• [EXERCISE AIM] Nothing but the lines from the one containing "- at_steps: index" through the end of the data below may appear in the response, each one exact.

• [DATA EXTRACT]
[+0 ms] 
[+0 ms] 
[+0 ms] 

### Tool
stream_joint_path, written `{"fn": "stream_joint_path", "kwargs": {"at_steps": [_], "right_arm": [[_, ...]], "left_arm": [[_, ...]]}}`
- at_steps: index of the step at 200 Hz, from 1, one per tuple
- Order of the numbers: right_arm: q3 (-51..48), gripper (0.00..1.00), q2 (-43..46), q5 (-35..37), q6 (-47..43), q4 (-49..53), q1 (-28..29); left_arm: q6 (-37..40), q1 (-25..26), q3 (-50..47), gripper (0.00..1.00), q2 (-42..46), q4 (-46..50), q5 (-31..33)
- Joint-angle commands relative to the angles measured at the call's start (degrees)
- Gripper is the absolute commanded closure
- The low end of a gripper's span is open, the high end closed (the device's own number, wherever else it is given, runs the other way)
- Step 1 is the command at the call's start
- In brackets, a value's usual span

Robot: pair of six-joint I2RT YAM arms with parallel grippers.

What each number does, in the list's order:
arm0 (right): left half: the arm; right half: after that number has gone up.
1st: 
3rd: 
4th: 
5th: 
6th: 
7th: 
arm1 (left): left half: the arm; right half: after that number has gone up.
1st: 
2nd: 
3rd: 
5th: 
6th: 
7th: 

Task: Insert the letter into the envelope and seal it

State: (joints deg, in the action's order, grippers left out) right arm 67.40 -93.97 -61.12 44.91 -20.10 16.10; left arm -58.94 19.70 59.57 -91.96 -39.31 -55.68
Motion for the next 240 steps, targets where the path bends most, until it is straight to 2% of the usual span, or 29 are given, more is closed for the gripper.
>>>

• [RESULT OF THE TASK]
- at_steps: index of the step at 200 Hz, from 1, one per tuple
- Order of the numbers: right_arm: q3 (-51..48), gripper (0.00..1.00), q2 (-43..46), q5 (-35..37), q6 (-47..43), q4 (-49..53), q1 (-28..29); left_arm: q6 (-37..40), q1 (-25..26), q3 (-50..47), gripper (0.00..1.00), q2 (-42..46), q4 (-46..50), q5 (-31..33)
- Joint-angle commands relative to the angles measured at the call's start (degrees)
- Gripper is the absolute commanded closure
- The low end of a gripper's span is open, the high end closed (the device's own number, wherever else it is given, runs the other way)
- Step 1 is the command at the call's start
- In brackets, a value's usual span

Robot: pair of six-joint I2RT YAM arms with parallel grippers.

What each number does, in the list's order:
arm0 (right): left half: the arm; right half: after that number has gone up.
1st: 
3rd: 
4th: 
5th: 
6th: 
7th: 
arm1 (left): left half: the arm; right half: after that number has gone up.
1st: 
2nd: 
3rd: 
5th: 
6th: 
7th: 

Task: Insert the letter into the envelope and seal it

State: (joints deg, in the action's order, grippers left out) right arm 67.40 -93.97 -61.12 44.91 -20.10 16.10; left arm -58.94 19.70 59.57 -91.96 -39.31 -55.68
Motion for the next 240 steps, targets where the path bends most, until it is straight to 2% of the usual span, or 29 are given, more is closed for the gripper.
>>>

That completes the response.